Let’s take a look at an example:

names = ['Bob', 'Alice', 'Guido']
for index, value in enumerate(names):
    print(f'{index}: {value}')

This leads to the following output:

0: Bob
1: Alice
2: Guido

As you can see, this iterated over the names list and generated an index for each element by increasing a counter variable starting at zero.

[ If you’re wondering about the f'...' string syntax I used in the above example, this is a new string formatting technique available in Python 3.6 and above. ]

Make Your Loops More Pythonic With enumerate()

Now why is keeping a running index with the enumerate function useful?

I noticed that new Python developers coming from a C or Java background sometimes use the following range(len(...)) antipattern to keep a running index while iterating over a list with a for-loop:

# HARMFUL: Don't do this
for i in range(len(my_items)):
    print(i, my_items[i])

By using the enumerate function skillfully, like I showed you in the “names” example above, you can make this looping construct much more “Pythonic” and idiomatic.

There’s usually no need to generate element indexes manually in Python—you simply leave all of this work to the enumerate function. And as a result your code will be easier to read and less vulnerable to typos.

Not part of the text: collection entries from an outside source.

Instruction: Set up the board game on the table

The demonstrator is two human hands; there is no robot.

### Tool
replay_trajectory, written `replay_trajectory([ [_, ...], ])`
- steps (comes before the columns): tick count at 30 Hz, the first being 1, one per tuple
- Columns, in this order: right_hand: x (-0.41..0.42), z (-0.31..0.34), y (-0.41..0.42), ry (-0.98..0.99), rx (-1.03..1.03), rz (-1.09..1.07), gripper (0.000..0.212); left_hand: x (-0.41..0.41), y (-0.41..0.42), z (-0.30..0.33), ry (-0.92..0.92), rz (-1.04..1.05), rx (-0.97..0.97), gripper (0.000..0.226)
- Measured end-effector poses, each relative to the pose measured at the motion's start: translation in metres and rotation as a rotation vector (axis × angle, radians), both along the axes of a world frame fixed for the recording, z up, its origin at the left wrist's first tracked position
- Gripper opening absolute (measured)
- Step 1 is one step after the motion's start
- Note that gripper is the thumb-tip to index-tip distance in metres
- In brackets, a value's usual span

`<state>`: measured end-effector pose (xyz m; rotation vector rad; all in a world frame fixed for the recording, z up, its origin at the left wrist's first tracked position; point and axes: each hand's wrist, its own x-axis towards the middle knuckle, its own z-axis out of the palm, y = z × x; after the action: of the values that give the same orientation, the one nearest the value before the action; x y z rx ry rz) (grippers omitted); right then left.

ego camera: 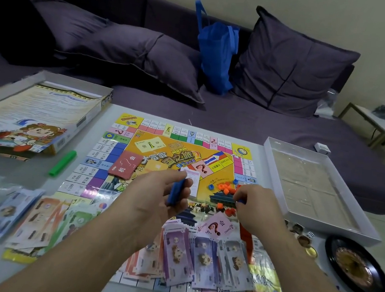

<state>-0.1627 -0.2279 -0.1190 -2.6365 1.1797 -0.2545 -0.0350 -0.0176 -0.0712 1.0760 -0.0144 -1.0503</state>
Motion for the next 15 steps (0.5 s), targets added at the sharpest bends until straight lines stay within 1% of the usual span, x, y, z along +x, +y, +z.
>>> replay_trajectory([
  [2,0.000,0.010,0.003,-0.128,0.038,-0.020,0.023,0.000,-0.001,-0.001,-0.029,-0.002,0.006,0.021],
  [4,0.000,0.027,0.012,-0.352,0.178,-0.016,0.021,0.000,-0.001,-0.001,-0.074,-0.002,0.006,0.019],
  [7,-0.002,0.055,0.036,-0.663,0.421,0.108,0.022,-0.001,0.001,-0.001,-0.137,-0.044,-0.016,0.016],
  [9,-0.004,0.069,0.053,-0.797,0.531,0.209,0.021,-0.004,0.002,0.000,-0.165,-0.093,-0.029,0.017],
  [12,-0.003,0.077,0.067,-0.870,0.604,0.298,0.024,-0.009,0.001,0.000,-0.166,-0.133,-0.051,0.019],
  [15,-0.002,0.073,0.070,-0.848,0.592,0.324,0.026,-0.012,0.000,0.002,-0.141,-0.141,-0.094,0.021],
])
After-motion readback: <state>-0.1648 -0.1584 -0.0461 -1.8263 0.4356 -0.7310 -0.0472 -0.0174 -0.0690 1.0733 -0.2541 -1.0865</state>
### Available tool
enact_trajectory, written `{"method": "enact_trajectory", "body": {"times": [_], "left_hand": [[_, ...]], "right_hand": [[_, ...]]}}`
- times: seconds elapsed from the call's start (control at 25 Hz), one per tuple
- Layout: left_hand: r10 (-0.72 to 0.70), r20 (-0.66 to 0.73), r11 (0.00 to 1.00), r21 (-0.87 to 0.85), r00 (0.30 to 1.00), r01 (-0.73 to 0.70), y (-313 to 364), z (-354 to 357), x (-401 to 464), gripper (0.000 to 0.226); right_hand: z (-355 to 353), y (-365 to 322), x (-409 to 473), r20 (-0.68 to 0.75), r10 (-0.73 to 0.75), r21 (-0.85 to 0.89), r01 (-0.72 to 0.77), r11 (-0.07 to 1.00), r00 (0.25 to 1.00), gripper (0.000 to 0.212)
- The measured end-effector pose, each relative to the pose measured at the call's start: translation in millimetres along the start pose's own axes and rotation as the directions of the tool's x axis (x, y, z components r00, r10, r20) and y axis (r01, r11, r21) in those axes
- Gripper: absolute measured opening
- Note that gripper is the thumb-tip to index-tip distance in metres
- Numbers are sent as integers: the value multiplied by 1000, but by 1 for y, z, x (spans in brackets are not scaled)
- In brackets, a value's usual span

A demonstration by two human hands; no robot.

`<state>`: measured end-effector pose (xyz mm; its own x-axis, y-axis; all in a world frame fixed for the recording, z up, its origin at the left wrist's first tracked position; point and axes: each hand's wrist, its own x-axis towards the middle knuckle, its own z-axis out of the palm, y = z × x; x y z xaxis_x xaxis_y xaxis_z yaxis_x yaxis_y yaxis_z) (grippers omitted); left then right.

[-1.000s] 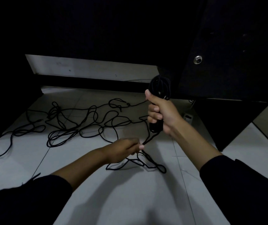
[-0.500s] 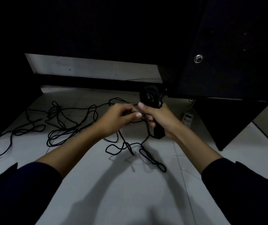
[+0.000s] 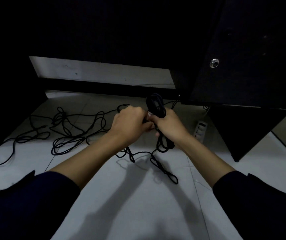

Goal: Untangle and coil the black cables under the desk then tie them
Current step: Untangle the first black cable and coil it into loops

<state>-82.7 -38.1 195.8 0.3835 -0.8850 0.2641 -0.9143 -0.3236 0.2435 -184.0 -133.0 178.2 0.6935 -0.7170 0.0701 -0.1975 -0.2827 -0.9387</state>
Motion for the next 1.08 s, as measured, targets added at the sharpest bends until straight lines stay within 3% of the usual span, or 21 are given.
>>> {"method": "enact_trajectory", "body": {"times": [0.12, 0.28, 0.36, 0.44, 0.48, 0.64, 0.76, 0.84, 0.96, 1.08], "left_hand": [[100, 13, 991, -86, 995, -98, -6, -4, 4, 29], [150, 291, 989, -55, 945, -140, -40, -4, 6, 26], [132, 350, 939, -343, 927, -5, -59, -4, 0, 14], [103, 298, 724, -677, 949, 134, -64, -6, -4, 5], [74, 248, 627, -765, 966, 149, -62, -7, -3, 5], [-60, 153, 420, -893, 986, 164, -42, -9, 3, 7], [-105, 110, 418, -897, 988, 144, -32, -10, 6, 18], [-117, 65, 458, -882, 991, 112, -28, -11, 9, 22], [-138, 21, 450, -889, 990, 82, -23, -11, 11, 15], [-150, -12, 446, -893, 989, 57, -21, -9, 12, 5]], "right_hand": [[-3, -1, 0, -1, -6, -38, 6, 999, 1000, 15], [-17, 3, -1, 3, 19, -15, -19, 1000, 1000, 22], [-22, 6, -3, 39, 24, 1, -24, 1000, 999, 23], [-22, 9, -6, 55, 51, 25, -53, 998, 997, 17], [-20, 10, -7, 51, 59, 45, -61, 997, 997, 18], [-6, 13, -6, 3, 51, 95, -51, 994, 999, 40], [0, 11, -8, 47, 30, 111, -35, 993, 998, 49], [3, 11, -8, 88, 10, 135, -22, 991, 996, 37], [4, 12, -5, 93, 14, 153, -28, 988, 996, 17], [5, 12, -6, 180, 30, 223, -71, 972, 983, 18]]}}
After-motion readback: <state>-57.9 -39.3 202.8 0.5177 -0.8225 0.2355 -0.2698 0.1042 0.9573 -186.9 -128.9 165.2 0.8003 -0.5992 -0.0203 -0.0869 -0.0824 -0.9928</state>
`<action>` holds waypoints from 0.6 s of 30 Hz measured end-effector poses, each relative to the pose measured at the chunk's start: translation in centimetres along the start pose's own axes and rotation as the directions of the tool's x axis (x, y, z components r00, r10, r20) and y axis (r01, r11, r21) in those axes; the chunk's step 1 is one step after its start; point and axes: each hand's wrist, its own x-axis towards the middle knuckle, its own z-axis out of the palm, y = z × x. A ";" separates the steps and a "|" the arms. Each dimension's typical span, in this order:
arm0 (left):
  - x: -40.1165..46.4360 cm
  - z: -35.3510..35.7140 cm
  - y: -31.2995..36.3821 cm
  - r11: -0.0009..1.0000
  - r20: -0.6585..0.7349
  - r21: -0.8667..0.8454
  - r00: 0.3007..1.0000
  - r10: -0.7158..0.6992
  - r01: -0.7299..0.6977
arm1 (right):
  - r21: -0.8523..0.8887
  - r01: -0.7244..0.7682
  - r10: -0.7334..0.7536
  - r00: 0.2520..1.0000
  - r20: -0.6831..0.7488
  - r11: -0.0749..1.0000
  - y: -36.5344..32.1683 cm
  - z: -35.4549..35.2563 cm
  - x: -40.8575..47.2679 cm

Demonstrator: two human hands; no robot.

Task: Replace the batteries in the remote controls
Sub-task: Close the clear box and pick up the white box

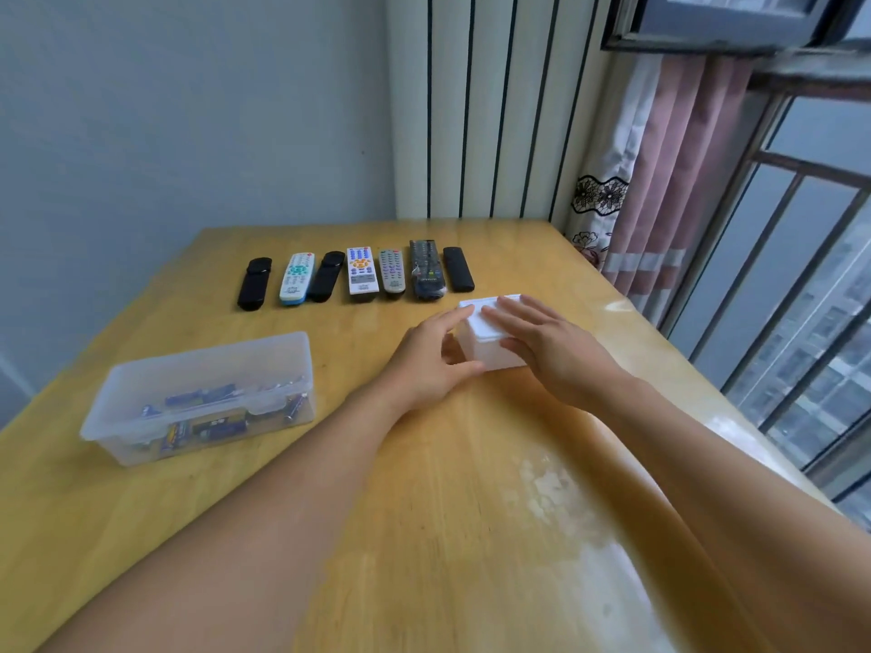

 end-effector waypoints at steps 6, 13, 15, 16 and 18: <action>-2.4 -0.6 1.0 0.912 -0.047 0.397 0.991 0.129 -0.100 | -0.035 -0.102 0.100 0.994 -0.036 0.994 -1.0 2.2 0.8; -9.5 -13.4 -0.9 0.479 -0.229 0.815 0.940 -0.252 0.327 | 0.236 -0.208 0.230 0.970 -0.072 0.949 -2.4 0.4 2.9; -11.7 -17.6 -2.4 0.435 -0.269 0.743 0.823 -0.500 0.508 | 0.229 -0.197 0.230 0.965 -0.127 0.953 -4.4 1.2 3.0; -12.6 -19.2 -3.3 0.433 -0.278 0.705 0.781 -0.560 0.562 | 0.222 -0.199 0.233 0.962 -0.139 0.954 -5.4 1.7 3.0; -14.2 -21.3 -5.0 0.520 -0.284 0.601 0.770 -0.571 0.608 | 0.227 -0.185 0.222 0.964 -0.150 0.956 -7.4 2.8 3.2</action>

Changing the Starting Index

Another useful feature is the ability to choose the starting index for the enumeration. The enumerate() function accepts an optional argument which allows you to set the initial value for its counter variable:

names = ['Bob', 'Alice', 'Guido']
for index, value in enumerate(names, 1):
    print(f'{index}: {value}')

In the above example I changed the function call to enumerate(names, 1) and the extra 1 argument now starts the index at one instead of zero:

1: Bob
2: Alice
3: Guido

Voilà, this is how you switch from zero-based indexing to starting with index 1 (or any other int, for that matter) using Python’s enumerate() function.

How enumerate() Works Behind The Scenes

You might be wondering how the enumerate function works behind the scenes. Part of it’s magic lies in the fact that enumerate is implemented as a Python iterator. This means that element indexes are generated lazily (one by one, just-in-time), which keeps memory use low and keeps this construct so fast.

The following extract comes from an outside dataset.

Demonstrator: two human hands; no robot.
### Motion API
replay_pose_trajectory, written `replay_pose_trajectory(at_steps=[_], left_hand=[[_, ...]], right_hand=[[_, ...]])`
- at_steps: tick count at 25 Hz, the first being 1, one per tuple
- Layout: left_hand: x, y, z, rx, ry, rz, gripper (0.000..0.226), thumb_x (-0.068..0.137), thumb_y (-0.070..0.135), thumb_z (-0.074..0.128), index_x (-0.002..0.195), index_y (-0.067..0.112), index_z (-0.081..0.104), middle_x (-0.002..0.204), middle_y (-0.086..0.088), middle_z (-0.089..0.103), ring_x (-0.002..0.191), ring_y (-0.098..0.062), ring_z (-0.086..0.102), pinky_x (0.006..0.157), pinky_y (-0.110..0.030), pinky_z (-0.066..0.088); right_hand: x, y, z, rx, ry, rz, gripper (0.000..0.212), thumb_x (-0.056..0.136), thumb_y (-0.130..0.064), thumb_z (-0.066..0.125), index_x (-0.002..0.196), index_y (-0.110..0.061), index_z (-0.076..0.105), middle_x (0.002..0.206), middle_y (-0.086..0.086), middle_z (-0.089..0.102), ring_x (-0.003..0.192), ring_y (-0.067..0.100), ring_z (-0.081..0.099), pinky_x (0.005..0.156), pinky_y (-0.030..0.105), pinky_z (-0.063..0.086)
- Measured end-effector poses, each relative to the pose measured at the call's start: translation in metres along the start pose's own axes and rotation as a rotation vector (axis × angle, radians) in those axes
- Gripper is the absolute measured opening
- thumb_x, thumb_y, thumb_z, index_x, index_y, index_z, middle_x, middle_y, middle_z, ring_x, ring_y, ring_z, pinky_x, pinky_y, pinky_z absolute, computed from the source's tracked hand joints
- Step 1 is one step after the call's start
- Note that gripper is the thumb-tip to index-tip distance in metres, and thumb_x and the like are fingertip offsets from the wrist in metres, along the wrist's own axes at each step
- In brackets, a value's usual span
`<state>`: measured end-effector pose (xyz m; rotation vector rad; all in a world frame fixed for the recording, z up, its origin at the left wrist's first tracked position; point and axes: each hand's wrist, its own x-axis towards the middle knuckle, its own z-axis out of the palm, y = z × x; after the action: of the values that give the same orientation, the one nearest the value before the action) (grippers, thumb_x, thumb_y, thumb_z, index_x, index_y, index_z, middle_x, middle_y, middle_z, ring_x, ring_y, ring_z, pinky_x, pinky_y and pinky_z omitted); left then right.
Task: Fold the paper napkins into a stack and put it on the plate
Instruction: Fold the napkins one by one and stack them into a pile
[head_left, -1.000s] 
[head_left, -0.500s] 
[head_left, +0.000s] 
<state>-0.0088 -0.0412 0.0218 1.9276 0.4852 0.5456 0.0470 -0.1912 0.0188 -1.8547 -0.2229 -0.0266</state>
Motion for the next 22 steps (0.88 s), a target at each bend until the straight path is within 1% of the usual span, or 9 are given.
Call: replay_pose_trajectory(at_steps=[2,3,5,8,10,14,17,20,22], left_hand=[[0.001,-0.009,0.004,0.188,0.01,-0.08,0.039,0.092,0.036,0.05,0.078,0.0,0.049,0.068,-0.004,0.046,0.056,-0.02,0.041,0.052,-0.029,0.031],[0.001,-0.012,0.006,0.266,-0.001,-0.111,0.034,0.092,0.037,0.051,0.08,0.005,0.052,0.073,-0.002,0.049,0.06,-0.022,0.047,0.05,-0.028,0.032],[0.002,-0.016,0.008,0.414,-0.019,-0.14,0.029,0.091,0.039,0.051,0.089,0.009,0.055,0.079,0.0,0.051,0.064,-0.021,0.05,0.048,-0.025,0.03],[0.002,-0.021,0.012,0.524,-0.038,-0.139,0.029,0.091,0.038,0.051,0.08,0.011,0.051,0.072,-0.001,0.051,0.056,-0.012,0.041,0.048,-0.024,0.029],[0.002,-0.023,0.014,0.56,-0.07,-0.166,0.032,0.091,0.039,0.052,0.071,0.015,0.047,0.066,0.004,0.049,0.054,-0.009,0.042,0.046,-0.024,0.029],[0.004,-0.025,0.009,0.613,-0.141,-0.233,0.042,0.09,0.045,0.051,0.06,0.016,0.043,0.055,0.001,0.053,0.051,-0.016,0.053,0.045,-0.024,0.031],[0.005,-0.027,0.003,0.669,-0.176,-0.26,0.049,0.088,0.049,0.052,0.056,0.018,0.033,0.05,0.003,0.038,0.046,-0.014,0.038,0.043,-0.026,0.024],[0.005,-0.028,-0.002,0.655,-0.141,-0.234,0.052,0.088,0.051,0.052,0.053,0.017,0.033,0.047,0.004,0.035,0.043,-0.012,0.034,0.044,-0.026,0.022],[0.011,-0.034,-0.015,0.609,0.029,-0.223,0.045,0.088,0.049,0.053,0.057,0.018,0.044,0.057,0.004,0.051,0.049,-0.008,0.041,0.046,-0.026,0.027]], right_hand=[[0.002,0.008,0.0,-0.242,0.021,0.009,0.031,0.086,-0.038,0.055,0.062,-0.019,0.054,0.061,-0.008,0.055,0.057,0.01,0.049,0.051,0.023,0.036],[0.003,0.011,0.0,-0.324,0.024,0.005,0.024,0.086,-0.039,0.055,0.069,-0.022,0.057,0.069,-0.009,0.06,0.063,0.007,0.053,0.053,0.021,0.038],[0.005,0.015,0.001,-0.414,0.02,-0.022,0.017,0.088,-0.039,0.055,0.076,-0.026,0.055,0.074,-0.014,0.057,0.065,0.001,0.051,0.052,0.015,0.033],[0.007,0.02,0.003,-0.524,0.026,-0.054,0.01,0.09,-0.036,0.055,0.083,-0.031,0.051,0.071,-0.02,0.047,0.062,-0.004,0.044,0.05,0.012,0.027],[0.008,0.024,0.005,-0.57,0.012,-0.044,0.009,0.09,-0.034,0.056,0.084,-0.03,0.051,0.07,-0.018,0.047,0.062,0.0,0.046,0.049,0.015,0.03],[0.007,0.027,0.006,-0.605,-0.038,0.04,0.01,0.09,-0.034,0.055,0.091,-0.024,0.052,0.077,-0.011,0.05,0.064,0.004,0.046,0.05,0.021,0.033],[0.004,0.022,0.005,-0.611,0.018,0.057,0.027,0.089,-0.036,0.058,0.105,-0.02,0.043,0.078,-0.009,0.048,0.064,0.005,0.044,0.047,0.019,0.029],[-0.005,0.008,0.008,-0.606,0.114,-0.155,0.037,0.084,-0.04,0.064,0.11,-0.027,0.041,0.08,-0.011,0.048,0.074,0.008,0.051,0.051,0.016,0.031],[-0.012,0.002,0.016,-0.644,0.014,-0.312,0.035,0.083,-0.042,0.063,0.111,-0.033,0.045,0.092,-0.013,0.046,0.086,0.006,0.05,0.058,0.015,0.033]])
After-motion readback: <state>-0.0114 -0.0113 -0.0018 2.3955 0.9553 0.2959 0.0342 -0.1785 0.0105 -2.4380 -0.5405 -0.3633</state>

Let’s play with some more code to demonstrate what I mean:

>>> names = ['Bob', 'Alice', 'Guido']
>>> enumerate(names)
<enumerate object at 0x1057f4120>

In the above code snippet I set up the same enumeration you’ve already seen in the previous examples. But instead of immediately looping over the result of the enumerate call I’m just displaying the returned object on the Python console.

As you can see, it’s an “enumerate object.” This is the actual iterator. And like I said, it generates its output elements lazily and one by one when they’re requested.

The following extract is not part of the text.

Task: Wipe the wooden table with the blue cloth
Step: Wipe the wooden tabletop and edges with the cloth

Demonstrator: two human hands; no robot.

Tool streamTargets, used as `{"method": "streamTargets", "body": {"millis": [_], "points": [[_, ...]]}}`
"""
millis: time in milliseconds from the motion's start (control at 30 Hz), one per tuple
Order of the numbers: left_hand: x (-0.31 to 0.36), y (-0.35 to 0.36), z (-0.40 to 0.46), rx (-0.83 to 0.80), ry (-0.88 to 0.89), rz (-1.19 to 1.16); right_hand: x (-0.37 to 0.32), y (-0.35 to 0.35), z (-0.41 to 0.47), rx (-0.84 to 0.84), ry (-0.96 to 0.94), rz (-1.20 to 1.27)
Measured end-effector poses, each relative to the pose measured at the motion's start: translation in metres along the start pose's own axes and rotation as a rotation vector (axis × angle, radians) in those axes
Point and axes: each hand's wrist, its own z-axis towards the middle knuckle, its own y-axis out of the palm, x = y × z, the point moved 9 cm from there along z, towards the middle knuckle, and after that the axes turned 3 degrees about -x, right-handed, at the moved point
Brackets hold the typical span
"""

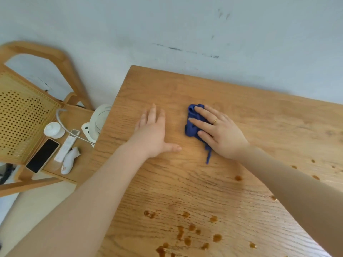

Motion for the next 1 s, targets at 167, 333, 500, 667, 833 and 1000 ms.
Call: {"method": "streamTargets", "body": {"millis": [167,333,500,667,833,1000], "points": [[0.045,0.005,0.009,0.036,0.051,0.140,0.083,-0.018,0.035,0.089,0.117,0.021],[0.051,0.022,0.004,0.005,-0.019,0.288,0.128,-0.026,0.037,0.121,0.369,0.031],[0.048,0.022,-0.001,0.024,-0.026,0.209,0.040,-0.011,-0.016,0.058,0.007,-0.002],[0.050,0.022,0.000,0.016,-0.038,0.211,0.039,-0.011,-0.029,-0.068,-0.187,0.066],[0.051,0.024,0.003,0.011,-0.037,0.208,0.134,-0.030,0.008,0.142,0.381,0.078],[0.050,0.023,0.001,0.030,-0.031,0.196,0.085,-0.022,-0.012,0.159,0.429,0.017]]}}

In order to retrieve those “on demand” elements so we can inspect them, I’m going to call the built-in list() function on the iterator:

>>> list(enumerate(names))
[(0, 'Bob'), (1, 'Alice'), (2, 'Guido')]

For each element in the input list (names) the iterator returned by enumerate() produces a tuple of the form (index, element). In your typical for-in loop you’ll use this to your advantage by leveraging Python’s data structure unpacking feature:

for index, element in enumerate(iterable):
    # ...

The enumerate Function in Python – Key Takeaways

  • enumerate is a built-in function of Python. You use it to loop over an iterable with an automatic running index generated by a counter variable.
  • The counter starts at 0 by default, but you can set it to any integer.
  • enumerate was added to Python starting at version 2.3 with the implementation of PEP 279.
  • Python’s enumerate function helps you write more Pythonic and idiomatic looping constructs that avoid the use of clunky and error-prone manual indexing.
  • To use enumerate to its fullest potential, be sure to study up on Python’s iterators and data structure unpacking features.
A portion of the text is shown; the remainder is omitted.